Encrypting Data in TransitPDF version

TLS/SSL certificate requirements and recommendations

If you use your own enterprise-generated certificates, you would need to manually configure TLS.

Before you manually configure TLS, ensure that the certificate that you use meets the following requirements.

Verify the following minimum requirements:
  • The KeyStore must contain only one PrivateKeyEntry. Using multiple private keys in one KeyStore is not supported.
  • The KeyStore password and key/certificate password must be the same or no password should be set on the certificate.
  • The unique KeyStores used on each NiFi cluster node must use the same KeyStore password and key/certificate password. Ambari and Cloudera Manager do not support defining unique passwords per NiFi host.
  • The X509v3 ExtendedKeyUsages section of the certificate must have the following attributes:
    • clientAuth - This attribute is for TLS web client authentication.
    • serverAuth - This attribute is for TLS web server authentication.
  • The signature algorithm used for the certificate must be sha256WithRSAEncryption (SHA-256).
  • The certificates must not use wildcards.
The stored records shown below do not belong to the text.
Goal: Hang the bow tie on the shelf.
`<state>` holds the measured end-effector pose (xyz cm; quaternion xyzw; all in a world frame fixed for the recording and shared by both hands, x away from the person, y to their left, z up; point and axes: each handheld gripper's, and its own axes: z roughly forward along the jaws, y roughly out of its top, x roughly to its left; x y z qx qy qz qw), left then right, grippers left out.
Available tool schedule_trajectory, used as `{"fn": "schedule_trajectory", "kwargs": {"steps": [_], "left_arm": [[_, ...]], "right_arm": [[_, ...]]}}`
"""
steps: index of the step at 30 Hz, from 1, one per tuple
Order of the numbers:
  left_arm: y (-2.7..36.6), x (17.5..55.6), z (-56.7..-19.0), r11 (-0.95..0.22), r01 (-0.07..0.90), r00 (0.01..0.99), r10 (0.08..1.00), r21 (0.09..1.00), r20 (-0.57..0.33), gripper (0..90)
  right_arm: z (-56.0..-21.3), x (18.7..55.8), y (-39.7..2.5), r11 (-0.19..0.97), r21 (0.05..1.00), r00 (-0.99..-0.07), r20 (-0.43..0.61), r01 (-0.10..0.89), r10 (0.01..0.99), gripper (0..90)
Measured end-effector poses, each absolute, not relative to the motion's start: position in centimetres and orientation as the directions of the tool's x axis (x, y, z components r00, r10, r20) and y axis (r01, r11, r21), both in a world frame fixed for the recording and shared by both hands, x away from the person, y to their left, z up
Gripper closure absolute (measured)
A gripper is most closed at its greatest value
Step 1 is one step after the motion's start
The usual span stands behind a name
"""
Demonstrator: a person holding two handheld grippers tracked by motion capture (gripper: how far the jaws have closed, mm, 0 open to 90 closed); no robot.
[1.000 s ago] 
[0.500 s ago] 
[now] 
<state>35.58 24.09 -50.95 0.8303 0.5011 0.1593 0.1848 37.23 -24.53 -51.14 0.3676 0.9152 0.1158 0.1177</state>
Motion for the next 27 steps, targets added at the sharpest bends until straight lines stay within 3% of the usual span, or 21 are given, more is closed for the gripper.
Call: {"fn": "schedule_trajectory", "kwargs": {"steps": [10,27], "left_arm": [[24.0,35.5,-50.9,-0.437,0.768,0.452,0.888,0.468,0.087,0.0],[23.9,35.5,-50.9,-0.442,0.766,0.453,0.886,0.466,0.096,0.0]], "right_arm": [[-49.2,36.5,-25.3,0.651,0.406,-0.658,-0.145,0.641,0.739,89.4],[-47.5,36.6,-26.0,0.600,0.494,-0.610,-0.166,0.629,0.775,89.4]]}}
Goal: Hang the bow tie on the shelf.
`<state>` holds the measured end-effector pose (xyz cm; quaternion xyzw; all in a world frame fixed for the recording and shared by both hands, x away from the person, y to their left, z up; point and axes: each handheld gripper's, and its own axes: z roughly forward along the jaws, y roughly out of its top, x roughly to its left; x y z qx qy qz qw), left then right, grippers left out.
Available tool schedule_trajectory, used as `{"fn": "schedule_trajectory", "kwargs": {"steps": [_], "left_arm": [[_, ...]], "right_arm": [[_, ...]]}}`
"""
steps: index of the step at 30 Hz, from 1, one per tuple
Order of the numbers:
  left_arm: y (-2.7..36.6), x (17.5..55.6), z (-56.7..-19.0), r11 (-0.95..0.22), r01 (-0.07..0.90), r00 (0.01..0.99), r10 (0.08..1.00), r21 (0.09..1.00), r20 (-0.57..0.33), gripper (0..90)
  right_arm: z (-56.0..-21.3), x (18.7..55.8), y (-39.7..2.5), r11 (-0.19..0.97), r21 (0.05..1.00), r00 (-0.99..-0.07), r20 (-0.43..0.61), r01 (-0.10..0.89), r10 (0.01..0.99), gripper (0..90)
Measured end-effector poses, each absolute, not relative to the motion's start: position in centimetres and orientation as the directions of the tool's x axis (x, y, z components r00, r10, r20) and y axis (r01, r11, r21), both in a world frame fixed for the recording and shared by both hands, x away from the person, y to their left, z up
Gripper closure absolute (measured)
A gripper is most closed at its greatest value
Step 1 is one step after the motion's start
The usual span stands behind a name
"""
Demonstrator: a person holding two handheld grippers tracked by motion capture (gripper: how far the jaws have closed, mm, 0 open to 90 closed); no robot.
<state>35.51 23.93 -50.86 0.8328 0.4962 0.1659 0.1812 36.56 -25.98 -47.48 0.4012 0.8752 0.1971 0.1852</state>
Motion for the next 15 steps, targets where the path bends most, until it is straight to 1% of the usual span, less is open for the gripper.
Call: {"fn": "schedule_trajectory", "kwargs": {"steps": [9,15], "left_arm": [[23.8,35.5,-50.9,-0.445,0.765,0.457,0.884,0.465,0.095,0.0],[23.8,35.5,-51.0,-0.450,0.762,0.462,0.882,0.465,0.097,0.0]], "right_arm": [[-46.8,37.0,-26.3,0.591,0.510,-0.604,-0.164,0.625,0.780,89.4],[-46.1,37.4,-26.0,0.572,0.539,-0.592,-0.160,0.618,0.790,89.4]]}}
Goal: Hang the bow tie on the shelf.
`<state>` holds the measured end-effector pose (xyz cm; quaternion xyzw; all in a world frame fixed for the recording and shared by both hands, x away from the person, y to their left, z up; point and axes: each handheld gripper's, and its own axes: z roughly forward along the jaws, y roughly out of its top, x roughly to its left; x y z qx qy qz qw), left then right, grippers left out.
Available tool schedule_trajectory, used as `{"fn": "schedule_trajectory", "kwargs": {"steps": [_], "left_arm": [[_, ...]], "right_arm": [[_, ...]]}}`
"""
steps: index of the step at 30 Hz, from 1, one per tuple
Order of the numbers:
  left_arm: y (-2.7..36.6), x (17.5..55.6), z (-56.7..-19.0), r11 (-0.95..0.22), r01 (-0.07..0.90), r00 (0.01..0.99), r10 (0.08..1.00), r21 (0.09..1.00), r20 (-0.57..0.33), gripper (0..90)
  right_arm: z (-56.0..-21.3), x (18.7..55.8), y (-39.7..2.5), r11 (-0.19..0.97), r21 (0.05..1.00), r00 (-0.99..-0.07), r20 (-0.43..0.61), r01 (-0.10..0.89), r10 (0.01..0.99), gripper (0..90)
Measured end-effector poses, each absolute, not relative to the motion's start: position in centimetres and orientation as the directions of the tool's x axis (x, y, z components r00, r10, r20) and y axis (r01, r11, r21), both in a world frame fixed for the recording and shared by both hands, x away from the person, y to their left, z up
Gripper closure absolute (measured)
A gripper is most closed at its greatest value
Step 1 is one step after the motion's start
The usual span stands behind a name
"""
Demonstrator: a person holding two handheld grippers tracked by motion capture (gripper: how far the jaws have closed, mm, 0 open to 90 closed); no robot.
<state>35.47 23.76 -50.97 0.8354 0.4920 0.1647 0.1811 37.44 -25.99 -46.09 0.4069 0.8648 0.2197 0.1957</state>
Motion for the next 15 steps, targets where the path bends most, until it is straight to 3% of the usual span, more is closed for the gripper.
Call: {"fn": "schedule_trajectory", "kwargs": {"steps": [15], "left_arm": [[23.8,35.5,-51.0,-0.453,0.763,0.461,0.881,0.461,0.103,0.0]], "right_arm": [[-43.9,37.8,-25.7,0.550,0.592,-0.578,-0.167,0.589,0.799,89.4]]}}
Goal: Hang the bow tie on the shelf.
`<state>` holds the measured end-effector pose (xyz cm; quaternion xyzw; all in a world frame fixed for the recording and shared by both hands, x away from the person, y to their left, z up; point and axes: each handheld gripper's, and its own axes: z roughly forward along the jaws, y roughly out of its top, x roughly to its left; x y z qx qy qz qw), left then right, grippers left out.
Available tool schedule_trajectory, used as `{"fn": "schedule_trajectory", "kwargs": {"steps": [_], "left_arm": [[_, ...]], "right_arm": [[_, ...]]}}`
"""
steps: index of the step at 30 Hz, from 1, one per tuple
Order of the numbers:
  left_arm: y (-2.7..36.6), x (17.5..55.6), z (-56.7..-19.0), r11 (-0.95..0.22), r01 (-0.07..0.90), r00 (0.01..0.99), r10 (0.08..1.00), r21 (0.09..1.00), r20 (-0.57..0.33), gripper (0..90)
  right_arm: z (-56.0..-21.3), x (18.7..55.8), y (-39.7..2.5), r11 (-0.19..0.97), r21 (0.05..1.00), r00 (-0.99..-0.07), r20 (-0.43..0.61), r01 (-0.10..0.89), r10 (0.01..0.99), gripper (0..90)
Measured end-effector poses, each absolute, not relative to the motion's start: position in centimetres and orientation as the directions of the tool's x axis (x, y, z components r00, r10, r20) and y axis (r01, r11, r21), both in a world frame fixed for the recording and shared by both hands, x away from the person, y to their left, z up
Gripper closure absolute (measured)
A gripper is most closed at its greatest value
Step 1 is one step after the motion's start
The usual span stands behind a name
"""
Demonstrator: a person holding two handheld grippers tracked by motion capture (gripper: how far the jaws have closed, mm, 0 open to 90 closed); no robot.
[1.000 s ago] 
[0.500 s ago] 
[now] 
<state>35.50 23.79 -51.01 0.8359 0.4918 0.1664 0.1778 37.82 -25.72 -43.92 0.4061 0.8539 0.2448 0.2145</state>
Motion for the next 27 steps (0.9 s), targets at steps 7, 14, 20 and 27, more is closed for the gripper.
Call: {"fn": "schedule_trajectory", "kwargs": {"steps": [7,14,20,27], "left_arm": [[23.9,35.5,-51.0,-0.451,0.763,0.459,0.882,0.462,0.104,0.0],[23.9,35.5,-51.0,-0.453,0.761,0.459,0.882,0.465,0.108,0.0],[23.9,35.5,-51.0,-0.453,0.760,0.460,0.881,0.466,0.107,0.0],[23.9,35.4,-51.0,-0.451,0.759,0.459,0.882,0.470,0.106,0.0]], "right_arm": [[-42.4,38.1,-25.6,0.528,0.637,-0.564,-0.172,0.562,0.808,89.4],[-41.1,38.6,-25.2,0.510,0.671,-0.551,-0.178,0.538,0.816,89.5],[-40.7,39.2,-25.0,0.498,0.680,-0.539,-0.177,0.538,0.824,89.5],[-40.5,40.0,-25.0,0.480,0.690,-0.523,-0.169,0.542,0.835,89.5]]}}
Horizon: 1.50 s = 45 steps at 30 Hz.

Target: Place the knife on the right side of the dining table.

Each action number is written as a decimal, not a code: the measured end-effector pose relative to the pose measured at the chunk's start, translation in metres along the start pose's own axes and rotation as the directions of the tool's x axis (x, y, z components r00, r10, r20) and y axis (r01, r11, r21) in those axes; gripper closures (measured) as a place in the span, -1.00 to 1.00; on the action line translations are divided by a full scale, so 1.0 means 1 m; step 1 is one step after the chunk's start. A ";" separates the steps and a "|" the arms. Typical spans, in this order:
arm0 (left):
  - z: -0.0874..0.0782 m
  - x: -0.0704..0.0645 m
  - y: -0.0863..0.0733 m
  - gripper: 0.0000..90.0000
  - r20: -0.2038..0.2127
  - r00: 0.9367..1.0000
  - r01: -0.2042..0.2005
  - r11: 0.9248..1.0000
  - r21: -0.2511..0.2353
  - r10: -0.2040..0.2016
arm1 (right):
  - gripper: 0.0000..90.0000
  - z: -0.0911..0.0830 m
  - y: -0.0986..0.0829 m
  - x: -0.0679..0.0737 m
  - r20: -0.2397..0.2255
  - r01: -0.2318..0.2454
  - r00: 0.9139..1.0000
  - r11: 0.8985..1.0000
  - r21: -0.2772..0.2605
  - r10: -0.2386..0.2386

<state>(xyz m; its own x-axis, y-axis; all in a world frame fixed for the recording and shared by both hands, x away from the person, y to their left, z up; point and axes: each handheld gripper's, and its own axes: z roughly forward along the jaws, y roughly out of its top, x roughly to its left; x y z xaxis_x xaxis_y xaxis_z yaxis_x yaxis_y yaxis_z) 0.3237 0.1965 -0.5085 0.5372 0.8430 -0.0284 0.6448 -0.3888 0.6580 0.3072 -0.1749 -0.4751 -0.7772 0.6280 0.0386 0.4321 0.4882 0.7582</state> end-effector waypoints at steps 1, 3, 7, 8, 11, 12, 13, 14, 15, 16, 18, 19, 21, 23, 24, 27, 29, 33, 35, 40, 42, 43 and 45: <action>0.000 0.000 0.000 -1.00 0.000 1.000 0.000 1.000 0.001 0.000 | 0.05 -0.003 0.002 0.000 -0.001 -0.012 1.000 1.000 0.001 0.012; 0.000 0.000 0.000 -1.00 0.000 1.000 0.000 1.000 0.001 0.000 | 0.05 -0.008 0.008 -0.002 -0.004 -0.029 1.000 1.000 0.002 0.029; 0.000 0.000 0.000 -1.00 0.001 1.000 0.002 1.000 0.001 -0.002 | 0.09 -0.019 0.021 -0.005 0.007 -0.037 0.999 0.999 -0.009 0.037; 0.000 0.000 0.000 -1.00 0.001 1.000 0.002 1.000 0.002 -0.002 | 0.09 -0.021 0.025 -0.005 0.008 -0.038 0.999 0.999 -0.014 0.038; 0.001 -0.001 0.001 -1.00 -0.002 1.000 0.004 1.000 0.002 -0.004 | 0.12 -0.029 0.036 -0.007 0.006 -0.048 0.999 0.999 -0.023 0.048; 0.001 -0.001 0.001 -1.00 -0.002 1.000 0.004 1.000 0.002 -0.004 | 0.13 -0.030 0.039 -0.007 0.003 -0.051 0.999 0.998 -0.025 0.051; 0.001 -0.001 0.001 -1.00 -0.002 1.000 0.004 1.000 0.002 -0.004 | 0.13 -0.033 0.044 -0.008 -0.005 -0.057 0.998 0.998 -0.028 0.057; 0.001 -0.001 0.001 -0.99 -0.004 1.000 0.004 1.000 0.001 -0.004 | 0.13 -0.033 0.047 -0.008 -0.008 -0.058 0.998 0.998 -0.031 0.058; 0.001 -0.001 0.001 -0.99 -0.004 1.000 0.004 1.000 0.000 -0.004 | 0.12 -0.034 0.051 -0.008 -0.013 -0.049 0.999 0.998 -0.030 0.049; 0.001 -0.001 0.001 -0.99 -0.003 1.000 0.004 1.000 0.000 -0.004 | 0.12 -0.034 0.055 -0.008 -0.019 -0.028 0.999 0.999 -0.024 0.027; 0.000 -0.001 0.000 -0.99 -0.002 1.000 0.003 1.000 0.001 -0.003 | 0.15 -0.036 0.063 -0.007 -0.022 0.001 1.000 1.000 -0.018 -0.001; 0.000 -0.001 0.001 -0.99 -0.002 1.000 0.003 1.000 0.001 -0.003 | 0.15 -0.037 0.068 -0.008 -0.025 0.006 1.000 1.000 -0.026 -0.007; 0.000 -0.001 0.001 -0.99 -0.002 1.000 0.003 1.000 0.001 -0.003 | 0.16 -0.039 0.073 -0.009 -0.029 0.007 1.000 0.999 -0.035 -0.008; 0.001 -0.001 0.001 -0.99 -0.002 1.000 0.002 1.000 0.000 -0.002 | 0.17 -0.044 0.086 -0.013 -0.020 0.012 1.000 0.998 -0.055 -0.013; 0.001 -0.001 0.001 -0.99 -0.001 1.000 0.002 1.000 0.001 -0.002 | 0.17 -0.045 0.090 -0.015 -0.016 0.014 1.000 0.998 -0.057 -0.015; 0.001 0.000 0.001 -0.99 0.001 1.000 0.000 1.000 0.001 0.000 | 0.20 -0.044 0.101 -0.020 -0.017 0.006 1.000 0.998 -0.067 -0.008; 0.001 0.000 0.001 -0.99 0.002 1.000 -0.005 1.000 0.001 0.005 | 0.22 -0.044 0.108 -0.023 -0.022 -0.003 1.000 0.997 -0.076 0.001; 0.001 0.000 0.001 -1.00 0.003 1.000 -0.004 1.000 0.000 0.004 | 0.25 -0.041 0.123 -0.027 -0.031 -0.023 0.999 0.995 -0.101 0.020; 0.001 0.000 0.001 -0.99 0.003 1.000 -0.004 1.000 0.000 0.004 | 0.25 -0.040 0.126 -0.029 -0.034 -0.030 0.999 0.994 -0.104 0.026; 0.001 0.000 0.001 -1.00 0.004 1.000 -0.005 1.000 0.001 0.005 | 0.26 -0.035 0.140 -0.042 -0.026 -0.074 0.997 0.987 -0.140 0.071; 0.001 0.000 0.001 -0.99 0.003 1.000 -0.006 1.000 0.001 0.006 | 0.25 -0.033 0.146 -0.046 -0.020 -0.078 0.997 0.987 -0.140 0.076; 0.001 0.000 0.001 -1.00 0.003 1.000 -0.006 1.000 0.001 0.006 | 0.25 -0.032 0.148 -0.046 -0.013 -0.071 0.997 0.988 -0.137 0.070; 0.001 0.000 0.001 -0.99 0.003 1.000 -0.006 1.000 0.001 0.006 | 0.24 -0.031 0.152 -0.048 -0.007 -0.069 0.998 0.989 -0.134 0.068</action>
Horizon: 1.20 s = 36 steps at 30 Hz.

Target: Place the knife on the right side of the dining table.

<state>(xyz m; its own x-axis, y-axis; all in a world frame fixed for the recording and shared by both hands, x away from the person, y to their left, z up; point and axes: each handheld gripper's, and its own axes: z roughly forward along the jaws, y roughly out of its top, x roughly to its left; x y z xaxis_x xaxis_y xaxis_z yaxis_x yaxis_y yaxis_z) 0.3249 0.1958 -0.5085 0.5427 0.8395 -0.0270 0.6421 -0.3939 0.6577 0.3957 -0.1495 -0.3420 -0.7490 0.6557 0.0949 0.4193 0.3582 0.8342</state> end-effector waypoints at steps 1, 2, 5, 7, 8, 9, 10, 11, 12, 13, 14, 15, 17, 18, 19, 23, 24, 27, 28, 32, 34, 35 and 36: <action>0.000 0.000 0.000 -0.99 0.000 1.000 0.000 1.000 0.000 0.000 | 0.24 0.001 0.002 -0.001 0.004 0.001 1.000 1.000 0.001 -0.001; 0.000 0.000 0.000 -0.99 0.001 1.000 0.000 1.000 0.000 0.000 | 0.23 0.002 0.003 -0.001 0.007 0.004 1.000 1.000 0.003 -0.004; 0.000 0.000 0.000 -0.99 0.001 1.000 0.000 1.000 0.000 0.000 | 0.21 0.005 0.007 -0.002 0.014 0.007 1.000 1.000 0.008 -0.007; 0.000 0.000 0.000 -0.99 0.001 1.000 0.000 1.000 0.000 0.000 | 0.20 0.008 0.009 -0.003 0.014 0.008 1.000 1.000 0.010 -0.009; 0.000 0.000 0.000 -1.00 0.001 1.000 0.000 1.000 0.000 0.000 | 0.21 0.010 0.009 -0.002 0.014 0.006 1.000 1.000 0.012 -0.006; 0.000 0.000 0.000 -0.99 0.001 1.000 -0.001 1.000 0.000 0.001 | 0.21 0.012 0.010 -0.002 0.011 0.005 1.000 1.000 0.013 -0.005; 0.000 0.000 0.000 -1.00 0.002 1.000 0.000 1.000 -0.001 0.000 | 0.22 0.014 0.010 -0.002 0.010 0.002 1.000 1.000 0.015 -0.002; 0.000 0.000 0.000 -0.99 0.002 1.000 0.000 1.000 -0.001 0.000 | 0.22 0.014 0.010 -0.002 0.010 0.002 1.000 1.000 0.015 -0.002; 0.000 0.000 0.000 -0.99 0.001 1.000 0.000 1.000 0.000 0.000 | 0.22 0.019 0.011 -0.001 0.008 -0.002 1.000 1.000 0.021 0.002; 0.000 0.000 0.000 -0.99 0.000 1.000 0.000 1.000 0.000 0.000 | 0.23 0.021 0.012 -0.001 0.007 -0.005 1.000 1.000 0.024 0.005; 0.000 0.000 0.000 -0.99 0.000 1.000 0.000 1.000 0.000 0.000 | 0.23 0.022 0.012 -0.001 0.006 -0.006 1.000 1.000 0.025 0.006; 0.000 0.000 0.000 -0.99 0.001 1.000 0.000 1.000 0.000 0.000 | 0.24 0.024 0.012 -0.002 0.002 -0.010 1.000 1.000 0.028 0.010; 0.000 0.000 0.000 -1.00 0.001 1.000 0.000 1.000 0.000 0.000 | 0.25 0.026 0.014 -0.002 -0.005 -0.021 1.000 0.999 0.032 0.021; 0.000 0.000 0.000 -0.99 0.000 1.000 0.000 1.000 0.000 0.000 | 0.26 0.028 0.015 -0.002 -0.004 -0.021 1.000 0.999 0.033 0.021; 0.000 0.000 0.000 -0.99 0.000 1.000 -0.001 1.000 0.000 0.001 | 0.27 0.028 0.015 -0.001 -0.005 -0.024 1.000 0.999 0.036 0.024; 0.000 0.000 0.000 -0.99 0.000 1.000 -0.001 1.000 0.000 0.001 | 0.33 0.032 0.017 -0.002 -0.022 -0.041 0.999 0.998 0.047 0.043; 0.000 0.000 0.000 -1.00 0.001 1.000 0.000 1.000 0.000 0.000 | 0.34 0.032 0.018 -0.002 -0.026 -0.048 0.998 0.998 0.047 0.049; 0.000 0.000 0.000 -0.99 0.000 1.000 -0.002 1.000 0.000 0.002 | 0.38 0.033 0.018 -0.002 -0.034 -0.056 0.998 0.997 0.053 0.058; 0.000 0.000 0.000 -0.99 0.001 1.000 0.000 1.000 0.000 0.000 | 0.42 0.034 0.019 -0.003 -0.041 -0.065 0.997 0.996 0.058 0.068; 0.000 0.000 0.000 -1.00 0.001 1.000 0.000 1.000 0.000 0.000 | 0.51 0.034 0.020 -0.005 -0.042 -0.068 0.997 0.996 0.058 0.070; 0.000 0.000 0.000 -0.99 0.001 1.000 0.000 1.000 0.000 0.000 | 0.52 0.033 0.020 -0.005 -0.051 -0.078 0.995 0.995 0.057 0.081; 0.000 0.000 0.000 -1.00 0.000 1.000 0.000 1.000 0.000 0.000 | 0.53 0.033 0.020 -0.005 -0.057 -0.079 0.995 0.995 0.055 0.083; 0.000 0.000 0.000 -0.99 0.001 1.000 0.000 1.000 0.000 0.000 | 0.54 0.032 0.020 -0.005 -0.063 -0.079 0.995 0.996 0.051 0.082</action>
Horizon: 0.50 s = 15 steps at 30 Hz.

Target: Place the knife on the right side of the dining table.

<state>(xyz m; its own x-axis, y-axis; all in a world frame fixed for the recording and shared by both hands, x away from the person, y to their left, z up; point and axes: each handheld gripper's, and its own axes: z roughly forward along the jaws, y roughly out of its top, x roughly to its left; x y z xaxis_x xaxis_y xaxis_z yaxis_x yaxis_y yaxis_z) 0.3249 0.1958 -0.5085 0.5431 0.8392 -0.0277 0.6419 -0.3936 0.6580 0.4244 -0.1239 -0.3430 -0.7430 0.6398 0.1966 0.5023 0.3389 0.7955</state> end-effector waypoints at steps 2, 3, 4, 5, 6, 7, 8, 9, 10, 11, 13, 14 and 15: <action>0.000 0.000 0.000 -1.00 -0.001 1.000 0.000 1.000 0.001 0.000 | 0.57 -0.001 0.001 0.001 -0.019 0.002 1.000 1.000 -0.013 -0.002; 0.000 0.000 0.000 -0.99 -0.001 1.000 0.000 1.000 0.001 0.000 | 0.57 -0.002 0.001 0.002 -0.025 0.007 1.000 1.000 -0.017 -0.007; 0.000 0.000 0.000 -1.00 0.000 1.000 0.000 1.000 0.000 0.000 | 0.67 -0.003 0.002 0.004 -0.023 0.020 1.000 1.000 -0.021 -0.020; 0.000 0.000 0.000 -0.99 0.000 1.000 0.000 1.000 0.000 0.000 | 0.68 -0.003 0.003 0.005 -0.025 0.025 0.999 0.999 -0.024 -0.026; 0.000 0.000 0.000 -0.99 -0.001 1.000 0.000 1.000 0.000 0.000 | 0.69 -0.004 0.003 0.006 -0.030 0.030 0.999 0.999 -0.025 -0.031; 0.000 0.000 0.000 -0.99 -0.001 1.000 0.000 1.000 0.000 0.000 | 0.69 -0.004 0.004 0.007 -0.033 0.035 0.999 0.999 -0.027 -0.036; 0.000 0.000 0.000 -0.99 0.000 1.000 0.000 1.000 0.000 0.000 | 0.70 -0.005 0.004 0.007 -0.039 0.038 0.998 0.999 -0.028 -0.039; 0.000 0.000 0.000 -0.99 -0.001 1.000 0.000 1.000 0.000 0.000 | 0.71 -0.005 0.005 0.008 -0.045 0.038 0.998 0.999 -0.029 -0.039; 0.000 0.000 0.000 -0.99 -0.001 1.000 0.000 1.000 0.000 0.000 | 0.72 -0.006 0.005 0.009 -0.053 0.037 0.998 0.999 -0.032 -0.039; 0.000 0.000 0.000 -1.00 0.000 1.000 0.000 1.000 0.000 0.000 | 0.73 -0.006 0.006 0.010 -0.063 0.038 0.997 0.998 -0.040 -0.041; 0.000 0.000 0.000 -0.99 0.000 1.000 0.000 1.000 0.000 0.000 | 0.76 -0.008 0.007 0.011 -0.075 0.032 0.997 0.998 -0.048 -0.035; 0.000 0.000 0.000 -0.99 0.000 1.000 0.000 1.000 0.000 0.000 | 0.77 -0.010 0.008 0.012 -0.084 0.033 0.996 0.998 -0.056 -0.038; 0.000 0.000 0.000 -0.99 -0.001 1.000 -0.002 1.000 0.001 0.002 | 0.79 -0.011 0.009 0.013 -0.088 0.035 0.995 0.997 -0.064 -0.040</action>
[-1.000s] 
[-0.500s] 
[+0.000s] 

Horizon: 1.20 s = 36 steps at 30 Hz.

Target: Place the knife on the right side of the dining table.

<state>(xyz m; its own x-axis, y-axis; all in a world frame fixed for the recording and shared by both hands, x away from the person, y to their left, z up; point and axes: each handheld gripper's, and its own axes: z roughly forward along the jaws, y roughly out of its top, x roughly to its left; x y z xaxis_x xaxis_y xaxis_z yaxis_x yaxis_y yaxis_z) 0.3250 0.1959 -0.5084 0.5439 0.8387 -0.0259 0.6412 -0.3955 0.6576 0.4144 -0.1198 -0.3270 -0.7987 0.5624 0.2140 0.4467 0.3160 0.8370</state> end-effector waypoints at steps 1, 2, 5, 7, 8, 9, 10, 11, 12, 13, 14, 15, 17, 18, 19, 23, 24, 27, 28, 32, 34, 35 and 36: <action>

Each cluster node must have its own certificate. If NiFi or NiFi Registry is behind Knox, do not use wildcard certificates for Knox.
  • Subject Alternate Names (SANs) are mandatory and should at least include the FQDN of the host.
  • Additional names for the certificate/host can be added to the certificate as SANs.
    • Add the FQDN used for the CN as a DNS SAN entry.
    • If you are planning to use a load balancer for the NiFi service, include the FQDN for the load balancer as a DNS SAN entry.
  • The X509v3 KeyUsage section of the certificate must include the following attributes:
    • DigitalSignature
    • Key_Encipherment
Cloudera recommends the following security protocols:
  • Use certificates that are signed by a CA. Do not issue self-signed certificates.
  • Generate a unique certificate per host.